Already, we're better than HashWithIndifferentAccess, as it's clearly a bit easier to type. ;)

What about a literal syntax?

map = {{a: 2}}
empty_map = {{}}

As far as I can tell in the Ruby-syntax style, this should be pretty easy to distinguish syntactically from both a regular hash literal and a block. Further, as almost every method's option hash is string-keyed, you could easily define this.

def my _method(arg1, options = {{}})
end

Immediately, you could deal with your options hash, and not have to stress about if the end user has passed in strings or symbols into the options.

It would be trivial to create a Map polyfill for most libraries to start using the non-literal version right away, as it would basically be HashWithIndifferentAccess, except we need to guarantee that the keys are string-like.

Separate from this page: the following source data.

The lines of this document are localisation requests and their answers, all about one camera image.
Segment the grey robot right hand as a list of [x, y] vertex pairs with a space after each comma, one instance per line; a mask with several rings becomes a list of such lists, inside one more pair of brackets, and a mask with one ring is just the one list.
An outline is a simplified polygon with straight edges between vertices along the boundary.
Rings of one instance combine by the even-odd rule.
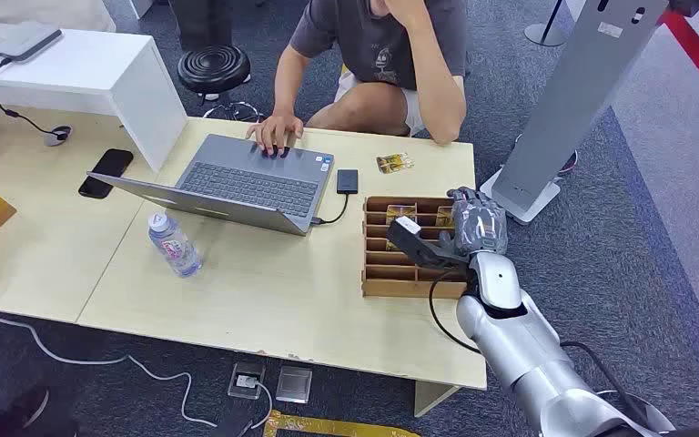
[[494, 200], [472, 188], [459, 187], [447, 191], [453, 200], [451, 221], [454, 235], [439, 235], [442, 248], [457, 255], [469, 256], [477, 251], [504, 255], [508, 247], [506, 211]]

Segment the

So, to sum up, we avoid the 'breaking other people's existing code' by introducing a new data-type, the literal syntax (I think) should be fairly easy to implement, and it makes a very natural keyed data object (e.g. Javascript Objects) and brings that to Ruby.

History

Updated by hcatlin (Hampton Catlin) almost 4 years ago

Sorry, forgot to add that the literal syntax would support all currently supported string-key variations that Hash does...

{{"a" => true}}
{{a: true}}
{{:a => true}}

Map.new would merge in standard Hashes string keys, using a sort of overwrite last-in system, thanks to the ordered nature of hashes.

m = Map.new({a: false, "a" => true})
m[:a] #=> true

An attempt to use same keys in the literal syntax would do the same thing. Optionally, you could raise a warning, as it works now with hashes with the same key.

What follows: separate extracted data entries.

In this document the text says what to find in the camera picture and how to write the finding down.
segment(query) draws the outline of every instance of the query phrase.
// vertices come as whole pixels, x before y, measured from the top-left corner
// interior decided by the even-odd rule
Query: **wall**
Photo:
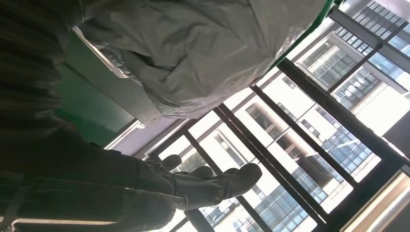
[[[57,66],[62,81],[56,93],[62,108],[56,115],[76,125],[88,142],[104,146],[113,140],[134,117],[86,79],[116,76],[74,34],[66,49],[66,62]]]

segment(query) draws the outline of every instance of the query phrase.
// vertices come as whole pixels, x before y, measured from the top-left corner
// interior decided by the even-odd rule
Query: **window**
[[[286,109],[286,107],[285,107],[282,103],[278,102],[278,106],[279,106],[289,117],[291,117],[291,119],[292,119],[293,121],[296,121],[296,120],[297,120],[297,118],[296,118],[288,109]]]
[[[381,83],[367,69],[361,67],[333,94],[346,109],[352,110]]]
[[[312,133],[316,138],[319,138],[320,133],[315,130],[310,123],[308,123],[305,119],[303,119],[301,123],[306,127],[308,131],[310,131],[310,133]]]
[[[294,89],[296,85],[293,83],[292,80],[290,80],[287,76],[282,78],[283,82],[285,82],[291,89]]]
[[[336,120],[333,119],[330,114],[328,114],[324,109],[322,109],[320,106],[316,107],[315,109],[320,115],[322,115],[330,124],[332,124],[335,128],[339,128],[340,124],[336,122]]]
[[[297,147],[294,147],[288,154],[292,159],[297,159],[302,155],[302,152]]]
[[[276,139],[280,135],[280,130],[255,106],[250,106],[246,112],[261,126],[270,137]]]
[[[302,64],[314,79],[322,84],[325,89],[329,89],[352,69],[356,62],[344,50],[330,42],[325,42],[325,47],[327,52],[323,53],[321,50],[320,54],[323,54],[321,57],[316,57],[318,54],[313,52],[302,61]]]
[[[218,143],[223,147],[223,149],[225,149],[226,152],[228,152],[228,154],[235,160],[235,162],[238,164],[239,167],[242,167],[245,163],[243,162],[243,160],[245,160],[245,158],[241,159],[239,157],[239,155],[228,145],[228,143],[222,138],[221,134],[222,132],[220,132],[219,130],[217,131],[218,134],[215,135],[215,139],[218,141]]]
[[[276,143],[283,149],[286,150],[288,149],[291,145],[292,142],[286,137],[284,134],[280,139],[276,141]]]

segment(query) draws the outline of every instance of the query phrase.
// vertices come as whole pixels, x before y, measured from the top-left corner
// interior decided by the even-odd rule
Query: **window bar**
[[[365,28],[354,19],[350,18],[347,14],[339,10],[337,7],[332,8],[331,14],[329,16],[332,20],[339,23],[351,33],[360,37],[372,47],[375,48],[377,47],[377,45],[382,44],[382,48],[379,50],[379,52],[389,60],[397,64],[401,69],[403,69],[407,73],[410,73],[410,58],[393,47],[391,44],[382,40],[369,29]]]
[[[387,36],[387,38],[384,41],[389,42],[393,37],[400,33],[408,24],[409,22],[407,21],[402,23],[396,30],[392,31],[392,33],[389,36]]]
[[[161,152],[163,152],[167,147],[173,144],[176,140],[178,140],[185,131],[188,131],[193,125],[195,125],[199,119],[191,119],[185,125],[183,125],[179,130],[177,130],[173,135],[167,138],[162,144],[160,144],[155,150],[149,153],[150,158],[158,157]]]
[[[302,206],[304,210],[316,221],[318,225],[327,221],[327,213],[314,200],[314,198],[288,173],[261,142],[242,124],[229,109],[222,104],[214,112],[241,140],[241,142],[254,154],[273,177],[286,189],[286,191]]]
[[[182,221],[180,221],[176,226],[174,226],[172,228],[172,230],[170,230],[169,232],[177,232],[179,229],[181,229],[181,227],[183,227],[186,223],[188,222],[188,218],[184,218],[182,219]]]
[[[353,66],[340,80],[332,85],[328,89],[328,93],[333,93],[338,87],[340,87],[349,77],[353,75],[360,67],[362,67],[374,54],[381,49],[381,45],[376,46],[369,54],[367,54],[362,60]]]
[[[188,131],[185,133],[185,137],[188,141],[192,144],[192,146],[196,149],[198,154],[207,162],[209,167],[214,170],[217,175],[223,174],[222,170],[219,166],[212,160],[212,158],[208,155],[208,153],[202,148],[197,140],[189,133]],[[266,222],[261,218],[261,216],[255,211],[255,209],[245,200],[244,197],[239,196],[236,199],[241,203],[244,209],[249,213],[249,215],[255,220],[255,222],[259,225],[259,227],[264,232],[272,232]]]
[[[215,232],[199,209],[185,211],[185,216],[192,223],[198,232]]]
[[[276,114],[278,114],[299,136],[309,144],[318,154],[338,172],[353,188],[357,187],[354,178],[344,170],[317,142],[315,142],[293,119],[291,119],[276,103],[274,103],[259,87],[251,89],[264,101]]]
[[[319,85],[310,80],[310,78],[290,60],[285,58],[278,64],[278,68],[364,145],[376,153],[383,162],[388,162],[395,168],[400,168],[403,164],[407,163],[407,161],[391,149],[382,138],[375,135],[372,130],[361,123],[350,111],[322,90]]]

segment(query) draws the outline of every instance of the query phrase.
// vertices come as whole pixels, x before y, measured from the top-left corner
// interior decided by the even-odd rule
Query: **white plastic bag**
[[[325,2],[134,0],[80,29],[121,50],[164,116],[198,118],[262,77]]]

{{a: 1, a: 2}} # => {{a: 2}} 
## warning: key :a is duplicated and overwritten on line 1

As you can see in my examples, I'm using the post-fixed colon in the inspected versions, which I think is what should be done, but invalid symbols can be shown as the following

{{"a" => 2, "-" => 3}} #=> {{a: 2, "-": 3}}

Very similar to how we handle things currently with Hashes and those keys, but tending towards displaying them with the post-fix, giving a visual clue to whether it's a Hash or a Map.

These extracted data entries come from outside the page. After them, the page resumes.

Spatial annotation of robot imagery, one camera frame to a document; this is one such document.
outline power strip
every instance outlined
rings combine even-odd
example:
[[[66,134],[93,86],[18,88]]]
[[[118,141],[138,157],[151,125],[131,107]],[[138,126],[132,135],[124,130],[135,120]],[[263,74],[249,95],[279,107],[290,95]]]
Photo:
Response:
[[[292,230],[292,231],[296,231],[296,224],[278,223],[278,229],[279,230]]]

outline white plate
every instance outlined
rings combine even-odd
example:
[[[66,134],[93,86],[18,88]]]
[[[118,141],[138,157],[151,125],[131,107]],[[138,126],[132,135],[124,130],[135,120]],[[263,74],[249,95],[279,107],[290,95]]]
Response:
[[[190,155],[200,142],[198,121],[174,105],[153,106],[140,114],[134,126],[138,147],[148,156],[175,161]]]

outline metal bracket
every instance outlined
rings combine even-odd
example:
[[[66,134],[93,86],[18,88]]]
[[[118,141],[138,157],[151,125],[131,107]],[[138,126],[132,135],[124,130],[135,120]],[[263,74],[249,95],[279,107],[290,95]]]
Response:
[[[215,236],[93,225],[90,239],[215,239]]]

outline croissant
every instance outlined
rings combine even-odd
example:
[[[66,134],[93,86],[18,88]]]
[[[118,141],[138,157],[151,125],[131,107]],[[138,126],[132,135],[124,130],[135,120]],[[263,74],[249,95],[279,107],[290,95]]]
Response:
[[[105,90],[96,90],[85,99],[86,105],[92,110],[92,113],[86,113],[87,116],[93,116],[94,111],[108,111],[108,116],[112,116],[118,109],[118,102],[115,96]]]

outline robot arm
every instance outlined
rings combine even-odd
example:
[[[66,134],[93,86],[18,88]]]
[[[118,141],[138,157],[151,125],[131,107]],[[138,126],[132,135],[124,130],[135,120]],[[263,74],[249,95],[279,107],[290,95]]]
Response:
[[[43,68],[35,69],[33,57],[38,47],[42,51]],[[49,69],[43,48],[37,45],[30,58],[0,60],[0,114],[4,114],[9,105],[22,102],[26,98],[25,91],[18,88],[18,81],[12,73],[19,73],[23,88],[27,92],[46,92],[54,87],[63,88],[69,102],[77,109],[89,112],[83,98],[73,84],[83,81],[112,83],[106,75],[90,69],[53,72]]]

Also, Maps should inherit from Hash.

{{}}.is_a? Hash #=> true
{}.is_a? Map #=> false
{{}}.to_h.is_a? Map #=> false


# the following two are equivalent
{}.to_map.is_a? Map #=> true
Map.new({}).is_a? Map #=> true

That's all I can think of for the moment.

Updated by hcatlin (Hampton Catlin) almost 4 years ago

It was pointed out to me, that there is an ambiguity in the following case.

array.method {{a: 1}}
# could be
array.method { {a: 1} }
#or
#array.method(Map.new({a: 1}))

To be fair, I feel that this would be an extremely, extremely, extremely rare occurrence, though it is possible. The conflict won't happen if there are any named arguments passed into the block, aka...

array.map { |arg| {v: arg} }

The case where you are yielding a block and it's single-line and the value is a hash that is non-dynamic, and no spaces were placed... seems highly unlikely, though, again, possible. I can't think of any examples where you would implement a yielding block that would be a simple hash coming back, only. The cases where this might be present in code would be something like an options hash, but I've never seen that be implemented as a block, when Ruby has first-class support for named arguments as an option hash in the method signature. Aka...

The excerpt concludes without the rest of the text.